((

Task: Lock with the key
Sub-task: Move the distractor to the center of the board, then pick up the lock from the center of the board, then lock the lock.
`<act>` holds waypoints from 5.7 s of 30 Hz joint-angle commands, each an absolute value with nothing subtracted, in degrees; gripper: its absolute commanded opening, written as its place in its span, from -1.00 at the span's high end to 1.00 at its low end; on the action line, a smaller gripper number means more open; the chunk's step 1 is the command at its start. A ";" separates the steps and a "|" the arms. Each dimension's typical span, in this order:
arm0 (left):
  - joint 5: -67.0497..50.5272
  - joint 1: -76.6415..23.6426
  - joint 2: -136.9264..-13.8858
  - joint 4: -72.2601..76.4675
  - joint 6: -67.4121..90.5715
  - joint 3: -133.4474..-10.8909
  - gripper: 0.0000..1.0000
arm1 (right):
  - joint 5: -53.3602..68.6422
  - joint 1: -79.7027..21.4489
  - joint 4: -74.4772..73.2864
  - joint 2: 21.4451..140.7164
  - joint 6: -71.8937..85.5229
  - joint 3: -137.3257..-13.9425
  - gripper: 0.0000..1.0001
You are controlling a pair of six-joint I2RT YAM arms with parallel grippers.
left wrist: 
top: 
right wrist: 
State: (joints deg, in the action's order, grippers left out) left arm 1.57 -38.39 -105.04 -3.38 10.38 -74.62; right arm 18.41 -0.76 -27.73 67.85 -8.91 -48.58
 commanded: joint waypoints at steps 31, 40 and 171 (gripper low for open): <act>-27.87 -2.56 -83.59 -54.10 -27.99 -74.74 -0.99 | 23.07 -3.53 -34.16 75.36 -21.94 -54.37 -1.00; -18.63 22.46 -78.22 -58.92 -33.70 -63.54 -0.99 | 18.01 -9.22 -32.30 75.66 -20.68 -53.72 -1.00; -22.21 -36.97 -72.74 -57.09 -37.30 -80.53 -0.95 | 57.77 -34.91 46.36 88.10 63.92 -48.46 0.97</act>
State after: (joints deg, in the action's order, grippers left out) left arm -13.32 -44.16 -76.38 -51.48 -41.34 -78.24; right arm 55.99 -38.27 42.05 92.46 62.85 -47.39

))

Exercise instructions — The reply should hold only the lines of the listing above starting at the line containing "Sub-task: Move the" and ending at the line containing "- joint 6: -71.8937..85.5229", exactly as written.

Answer section —
Sub-task: Move the distractor to the center of the board, then pick up the lock from the center of the board, then lock the lock.
`<act>` holds waypoints from 5.7 s of 30 Hz joint-angle commands, each an absolute value with nothing subtracted, in degrees; gripper: its absolute commanded opening, written as its place in its span, from -1.00 at the span's high end to 1.00 at its low end; on the action line, a smaller gripper number means more open; the chunk's step 1 is the command at its start. A ";" separates the steps and a "|" the arms. Each dimension's typical span, in this order:
arm0 (left):
  - joint 5: -67.0497..50.5272
  - joint 1: -76.6415..23.6426
  - joint 2: -136.9264..-13.8858
  - joint 4: -72.2601..76.4675
  - joint 6: -67.4121..90.5715
  - joint 3: -133.4474..-10.8909
  - gripper: 0.0000..1.0000
arm1 (right):
  - joint 5: -53.3602..68.6422
  - joint 1: -79.7027..21.4489
  - joint 4: -74.4772..73.2864
  - joint 2: 21.4451..140.7164
  - joint 6: -71.8937..85.5229

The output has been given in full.